We all know what it takes to be healthy—or at least we think we do. The advice comes at us from all directions: Crush your workout! Learn to meditate! Eat vegan!
In her latest investigation, Natural Causes, the sharp-tongued Barbara Ehrenreich, whose bestselling Nickel and Dimed scrutinized the inner workings of the American economy, approaches the proclamations of the health-and-wellness culture with a wary eye. Ehrenreich examines the cellular activity in the human body in order to discover if everything we do to control our health is really worth doing.
Ehrenreich has the science chops to do a serious study—a Ph.D. in cellular immunology comes in handy when exploring the world of macrophages and neutrophils. What she finds is surprising. Our immune cells, it turns out, are not always the good guys defending the body against invaders. Sometimes, they attack or help the attackers (like cancer) spread their influence.

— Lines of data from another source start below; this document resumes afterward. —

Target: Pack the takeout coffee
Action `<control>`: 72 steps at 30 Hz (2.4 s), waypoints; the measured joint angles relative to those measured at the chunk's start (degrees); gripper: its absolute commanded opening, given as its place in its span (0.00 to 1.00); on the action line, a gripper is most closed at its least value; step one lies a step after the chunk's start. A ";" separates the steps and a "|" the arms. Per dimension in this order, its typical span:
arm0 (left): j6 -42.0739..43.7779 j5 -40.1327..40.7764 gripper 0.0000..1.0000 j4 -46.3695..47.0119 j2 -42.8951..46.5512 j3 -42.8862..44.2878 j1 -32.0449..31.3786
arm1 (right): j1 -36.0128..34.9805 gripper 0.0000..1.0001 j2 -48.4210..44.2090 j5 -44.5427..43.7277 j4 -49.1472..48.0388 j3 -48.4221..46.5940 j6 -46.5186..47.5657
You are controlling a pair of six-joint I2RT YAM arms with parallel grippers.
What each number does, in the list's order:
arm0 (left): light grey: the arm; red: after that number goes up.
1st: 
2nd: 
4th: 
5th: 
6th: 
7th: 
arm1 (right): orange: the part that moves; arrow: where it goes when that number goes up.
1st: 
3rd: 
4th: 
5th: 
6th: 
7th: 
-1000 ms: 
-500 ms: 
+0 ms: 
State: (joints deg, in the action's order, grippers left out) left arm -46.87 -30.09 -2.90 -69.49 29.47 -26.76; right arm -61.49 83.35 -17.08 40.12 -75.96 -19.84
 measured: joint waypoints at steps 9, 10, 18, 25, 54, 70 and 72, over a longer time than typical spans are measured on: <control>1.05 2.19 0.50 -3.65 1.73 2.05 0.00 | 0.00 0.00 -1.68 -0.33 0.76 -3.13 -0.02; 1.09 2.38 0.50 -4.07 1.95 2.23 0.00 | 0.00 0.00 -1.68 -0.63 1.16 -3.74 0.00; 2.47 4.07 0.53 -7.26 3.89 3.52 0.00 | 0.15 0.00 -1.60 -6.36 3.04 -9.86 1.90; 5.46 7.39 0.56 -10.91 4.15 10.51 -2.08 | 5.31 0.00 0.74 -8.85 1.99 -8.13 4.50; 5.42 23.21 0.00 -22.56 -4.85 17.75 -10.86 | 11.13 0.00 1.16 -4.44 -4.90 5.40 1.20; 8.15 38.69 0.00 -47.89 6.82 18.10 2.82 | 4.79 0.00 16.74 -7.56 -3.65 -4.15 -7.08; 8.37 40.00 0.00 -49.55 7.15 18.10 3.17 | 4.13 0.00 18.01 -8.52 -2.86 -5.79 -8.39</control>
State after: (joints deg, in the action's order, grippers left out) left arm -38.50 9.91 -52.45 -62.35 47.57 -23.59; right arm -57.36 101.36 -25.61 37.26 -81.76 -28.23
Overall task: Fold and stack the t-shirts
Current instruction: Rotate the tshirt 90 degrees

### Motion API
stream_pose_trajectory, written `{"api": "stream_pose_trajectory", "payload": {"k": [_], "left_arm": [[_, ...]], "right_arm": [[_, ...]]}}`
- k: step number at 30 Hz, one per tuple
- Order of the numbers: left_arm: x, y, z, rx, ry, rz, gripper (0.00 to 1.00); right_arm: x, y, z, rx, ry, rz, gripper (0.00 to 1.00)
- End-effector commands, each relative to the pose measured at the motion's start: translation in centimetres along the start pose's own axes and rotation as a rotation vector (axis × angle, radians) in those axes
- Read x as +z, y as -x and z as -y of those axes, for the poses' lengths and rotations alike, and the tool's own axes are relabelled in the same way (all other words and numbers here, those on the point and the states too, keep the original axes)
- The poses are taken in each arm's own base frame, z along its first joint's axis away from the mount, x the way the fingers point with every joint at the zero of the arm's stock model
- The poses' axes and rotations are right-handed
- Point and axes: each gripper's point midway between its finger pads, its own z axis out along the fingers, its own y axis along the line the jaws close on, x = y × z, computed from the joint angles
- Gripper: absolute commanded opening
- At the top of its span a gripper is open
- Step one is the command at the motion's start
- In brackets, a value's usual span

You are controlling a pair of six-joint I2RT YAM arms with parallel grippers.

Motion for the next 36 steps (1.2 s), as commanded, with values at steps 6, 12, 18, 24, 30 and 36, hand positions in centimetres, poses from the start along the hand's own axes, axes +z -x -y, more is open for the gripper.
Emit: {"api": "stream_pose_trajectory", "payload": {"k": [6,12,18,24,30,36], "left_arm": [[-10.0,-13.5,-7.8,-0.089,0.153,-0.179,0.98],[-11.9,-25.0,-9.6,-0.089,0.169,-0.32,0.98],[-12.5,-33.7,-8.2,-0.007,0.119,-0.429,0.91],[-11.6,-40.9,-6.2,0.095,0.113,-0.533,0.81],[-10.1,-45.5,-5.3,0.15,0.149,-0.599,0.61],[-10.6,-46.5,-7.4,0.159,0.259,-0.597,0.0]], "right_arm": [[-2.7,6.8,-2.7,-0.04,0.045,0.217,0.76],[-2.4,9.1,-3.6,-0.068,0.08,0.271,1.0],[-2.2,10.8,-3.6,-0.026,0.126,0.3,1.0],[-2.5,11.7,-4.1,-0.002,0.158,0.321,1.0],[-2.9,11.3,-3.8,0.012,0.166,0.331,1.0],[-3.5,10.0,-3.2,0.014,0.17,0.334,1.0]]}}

With a scientist’s keen eye, Ehrenreich precisely explains the intricacies of the immune system. She’s equally at home in other disciplines, too, moving seamlessly from biology and philosophy to history and poetry. Her book is richly layered with evidence, stories and quotations from all of these disciplines and sprinkled with barbed humor. Ehrenreich lets nobody off the hook, skewering Silicon Valley meditators and misogynist obstetricians with equal vigor.
It’s impossible to read this book without questioning the popular wisdom about the body and its upkeep. At the very least, you’ll be able to make better decisions about how to work out, whether to have that mammogram and when to just order the steak.